Duty of care

Duty of care

As well as preventing cruelty to animals by enforcing existing legislation, the RSPCA also works to improve animal welfare through reforming legislation.

Animal welfare legislation is developed and administered at the state and territory level. It has undergone significant reforms in recent times. Most notably, legislation has evolved to broaden its scope from simply prohibiting acts of cruelty to animals, to actively promoting the welfare of animals. This is reflected through the concept of ‘duty of care’. If you are in charge of an animal, you have a duty of care to that animal - no matter why you are in charge of it, what you are using it for or how long it will be in your care. Duty of care is based on the internationally recognised 'Five Freedoms' of animal welfare:


1.     Freedom from hunger and thirst: by ready access to fresh water and a diet to maintain full health and vigour.

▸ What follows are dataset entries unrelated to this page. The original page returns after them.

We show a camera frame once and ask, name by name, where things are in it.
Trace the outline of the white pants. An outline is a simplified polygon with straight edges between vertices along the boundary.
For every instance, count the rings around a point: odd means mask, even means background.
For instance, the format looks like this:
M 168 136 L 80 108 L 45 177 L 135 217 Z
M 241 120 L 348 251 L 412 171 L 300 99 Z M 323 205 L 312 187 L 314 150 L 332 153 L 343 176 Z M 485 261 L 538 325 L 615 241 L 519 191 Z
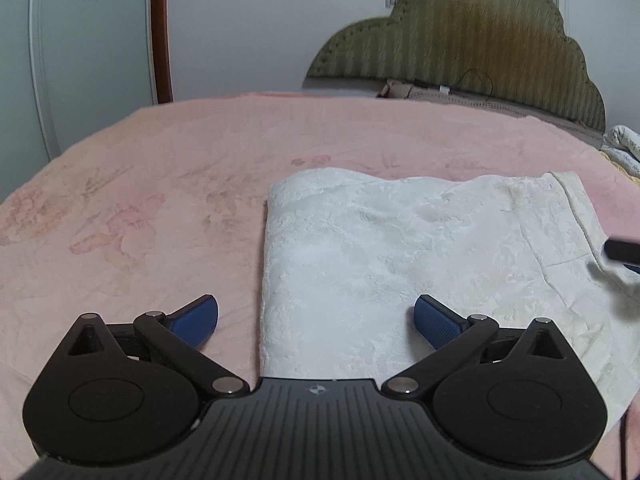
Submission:
M 639 389 L 639 278 L 610 263 L 571 172 L 383 180 L 308 170 L 267 200 L 260 371 L 384 380 L 430 345 L 422 295 L 506 327 L 551 318 L 597 384 L 611 422 Z

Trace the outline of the white quilt at bedside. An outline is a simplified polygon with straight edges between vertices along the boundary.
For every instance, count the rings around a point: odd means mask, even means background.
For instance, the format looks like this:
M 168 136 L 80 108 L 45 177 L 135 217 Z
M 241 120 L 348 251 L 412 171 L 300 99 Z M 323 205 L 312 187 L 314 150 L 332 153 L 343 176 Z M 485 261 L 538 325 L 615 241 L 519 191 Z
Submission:
M 639 133 L 629 127 L 618 125 L 609 128 L 602 136 L 600 151 L 611 162 L 620 166 L 628 176 L 640 177 L 640 138 Z

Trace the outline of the pink floral bed sheet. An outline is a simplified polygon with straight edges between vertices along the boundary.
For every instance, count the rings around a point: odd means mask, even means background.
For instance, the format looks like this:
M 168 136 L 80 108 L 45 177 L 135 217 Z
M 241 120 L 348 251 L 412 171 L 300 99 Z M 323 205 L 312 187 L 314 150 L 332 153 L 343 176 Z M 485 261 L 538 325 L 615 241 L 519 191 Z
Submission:
M 1 206 L 1 474 L 37 455 L 30 387 L 79 315 L 109 323 L 212 295 L 207 353 L 260 371 L 267 200 L 303 171 L 383 180 L 571 172 L 605 238 L 639 234 L 639 187 L 599 151 L 534 116 L 318 96 L 237 96 L 140 110 L 74 145 Z

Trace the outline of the olive upholstered headboard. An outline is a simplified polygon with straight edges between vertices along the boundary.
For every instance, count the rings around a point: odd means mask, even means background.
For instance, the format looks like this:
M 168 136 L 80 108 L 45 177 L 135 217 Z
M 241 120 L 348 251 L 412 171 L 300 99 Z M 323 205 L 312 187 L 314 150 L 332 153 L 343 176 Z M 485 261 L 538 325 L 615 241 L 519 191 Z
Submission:
M 397 0 L 390 15 L 336 32 L 307 75 L 443 84 L 605 128 L 601 93 L 552 0 Z

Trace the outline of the beige pillow at headboard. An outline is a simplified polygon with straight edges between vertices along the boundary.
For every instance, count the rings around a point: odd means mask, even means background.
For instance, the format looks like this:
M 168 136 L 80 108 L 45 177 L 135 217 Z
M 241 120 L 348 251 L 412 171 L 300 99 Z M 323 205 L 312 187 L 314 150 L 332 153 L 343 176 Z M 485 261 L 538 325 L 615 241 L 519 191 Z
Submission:
M 408 101 L 437 101 L 450 97 L 447 86 L 430 86 L 418 82 L 387 79 L 384 87 L 378 92 L 380 99 L 408 100 Z

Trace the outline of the frosted sliding wardrobe door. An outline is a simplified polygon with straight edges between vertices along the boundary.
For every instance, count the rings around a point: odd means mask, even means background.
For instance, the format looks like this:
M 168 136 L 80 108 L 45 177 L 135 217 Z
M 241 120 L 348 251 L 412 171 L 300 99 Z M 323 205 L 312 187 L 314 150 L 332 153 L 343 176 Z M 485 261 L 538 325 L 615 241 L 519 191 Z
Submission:
M 157 101 L 150 0 L 1 0 L 1 195 Z

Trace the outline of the brown wooden wardrobe frame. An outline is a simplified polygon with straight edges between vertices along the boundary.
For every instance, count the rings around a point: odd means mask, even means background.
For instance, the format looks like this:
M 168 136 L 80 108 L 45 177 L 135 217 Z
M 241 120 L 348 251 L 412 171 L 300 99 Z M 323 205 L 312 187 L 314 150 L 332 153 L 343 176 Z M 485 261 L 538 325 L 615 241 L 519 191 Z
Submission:
M 158 104 L 174 100 L 168 42 L 168 0 L 150 0 L 151 48 Z

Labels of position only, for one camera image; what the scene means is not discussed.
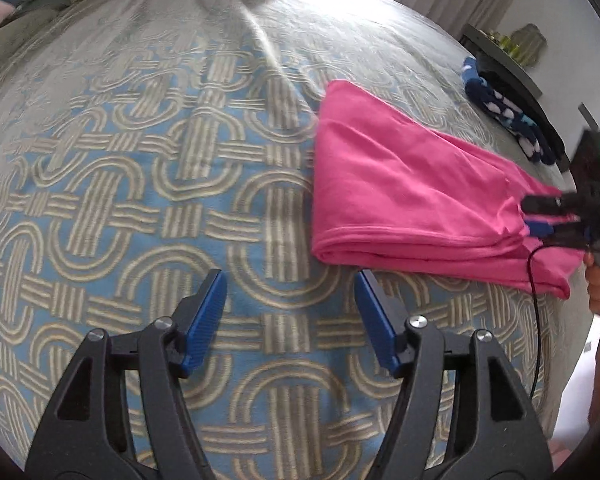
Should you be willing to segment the person's right hand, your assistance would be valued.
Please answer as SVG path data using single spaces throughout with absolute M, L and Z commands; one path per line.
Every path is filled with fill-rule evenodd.
M 584 255 L 583 262 L 588 282 L 588 306 L 594 314 L 600 315 L 600 266 L 590 252 Z

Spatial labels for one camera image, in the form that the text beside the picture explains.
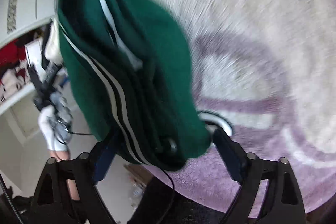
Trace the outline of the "white gloved left hand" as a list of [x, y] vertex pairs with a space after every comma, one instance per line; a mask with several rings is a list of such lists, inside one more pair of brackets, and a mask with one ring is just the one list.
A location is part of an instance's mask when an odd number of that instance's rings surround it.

2.     Freedom from discomfort: by providing an appropriate environment including shelter and a comfortable resting area.

3.     Freedom from pain, injury or disease: by prevention through rapid diagnosis and treatment.

4.     Freedom to express normal behaviour: by providing sufficient space, proper facilities and company of the animal’s own kind.

5.     Freedom from fear and distress: by ensuring conditions and treatment which avoid mental suffering.

Reforming animal welfare legislation

There are still many areas in which legislation can be improved to prevent cruelty and ensure that it continues to improve the welfare of animals. We believe the core components of such legislation should include:

  • Recognition of animals as sentient beings with intrinsic value
  • An absolute prohibition on all forms of animal cruelty
  • The promotion of animal welfare through the imposition of positive duties that are based on the ‘Five Freedoms’;
  • Enforcement mechanisms which provide for both educational and punitive responses to animal welfare offences
  • Procedural mechanisms which promote the efficient and effective enforcement of the legislation
  • Governance mechanisms which promote the legitimacy of the regulatory framework

You can read more about the RSPCA Model Animal Welfare Act and how animal welfare laws could be improved at our Knowledgebase.


Policy versus powers of enforcement

As well as working to enforce and improve animal welfare legislation, the RSPCA develops and promotes policies for the humane treatment of animals that reflect contemporary values and scientific knowledge. These policies set out the way we would like the world to be – and help us set out our agenda for change.

Sometimes there is a significant gap between what our policies aim for and what the legislation currently allows. When this is the case, the RSPCA can only enforce existing legislation.